Work order -
In the material beneath, how many lines contain the word "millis"? Give the count alone.

Raw data -
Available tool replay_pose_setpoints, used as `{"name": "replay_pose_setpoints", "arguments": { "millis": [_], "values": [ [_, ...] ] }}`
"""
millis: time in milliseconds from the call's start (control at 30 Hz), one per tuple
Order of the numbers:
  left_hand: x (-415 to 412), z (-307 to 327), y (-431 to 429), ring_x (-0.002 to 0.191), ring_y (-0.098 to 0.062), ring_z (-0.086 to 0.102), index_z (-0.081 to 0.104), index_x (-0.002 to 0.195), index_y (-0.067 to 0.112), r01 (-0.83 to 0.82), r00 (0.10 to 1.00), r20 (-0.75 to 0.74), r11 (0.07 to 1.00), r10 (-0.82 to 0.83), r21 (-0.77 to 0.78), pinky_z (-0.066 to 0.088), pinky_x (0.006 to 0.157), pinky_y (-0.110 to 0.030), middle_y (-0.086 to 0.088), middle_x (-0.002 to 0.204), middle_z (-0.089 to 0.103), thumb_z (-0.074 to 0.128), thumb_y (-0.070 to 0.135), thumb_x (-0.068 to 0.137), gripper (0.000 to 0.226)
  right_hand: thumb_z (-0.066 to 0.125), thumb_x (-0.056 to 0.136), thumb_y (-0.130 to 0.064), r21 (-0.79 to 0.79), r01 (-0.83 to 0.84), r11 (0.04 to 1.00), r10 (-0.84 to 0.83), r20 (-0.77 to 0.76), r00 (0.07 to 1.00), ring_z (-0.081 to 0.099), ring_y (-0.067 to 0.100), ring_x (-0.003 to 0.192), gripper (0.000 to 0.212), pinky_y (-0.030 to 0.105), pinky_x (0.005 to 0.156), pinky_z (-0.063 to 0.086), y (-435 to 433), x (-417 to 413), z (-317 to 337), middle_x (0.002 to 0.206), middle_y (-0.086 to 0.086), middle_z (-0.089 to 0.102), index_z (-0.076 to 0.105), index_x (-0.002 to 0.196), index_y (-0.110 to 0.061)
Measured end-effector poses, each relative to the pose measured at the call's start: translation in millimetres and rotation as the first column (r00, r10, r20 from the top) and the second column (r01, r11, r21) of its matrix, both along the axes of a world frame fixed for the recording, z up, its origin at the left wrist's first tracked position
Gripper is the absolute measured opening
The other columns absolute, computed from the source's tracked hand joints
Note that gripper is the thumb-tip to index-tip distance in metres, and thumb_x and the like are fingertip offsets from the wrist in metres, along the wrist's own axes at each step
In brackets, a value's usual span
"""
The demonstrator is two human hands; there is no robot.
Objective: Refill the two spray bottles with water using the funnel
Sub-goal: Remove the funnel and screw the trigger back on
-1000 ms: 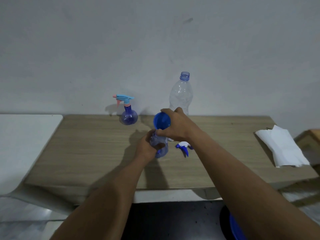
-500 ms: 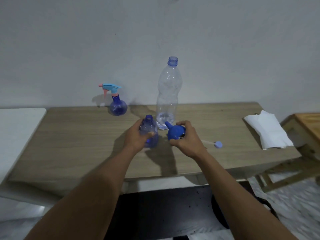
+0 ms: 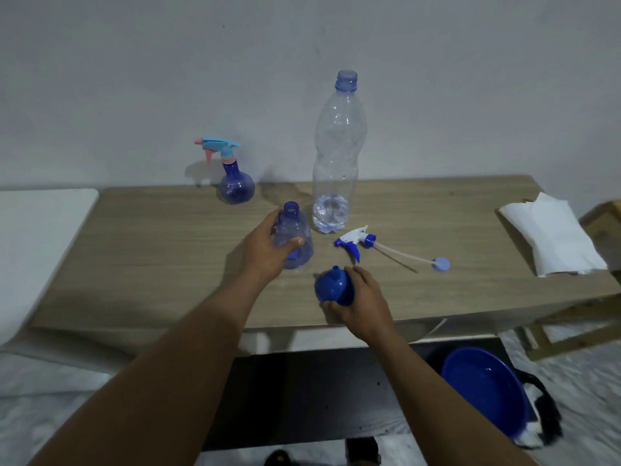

Answer -
2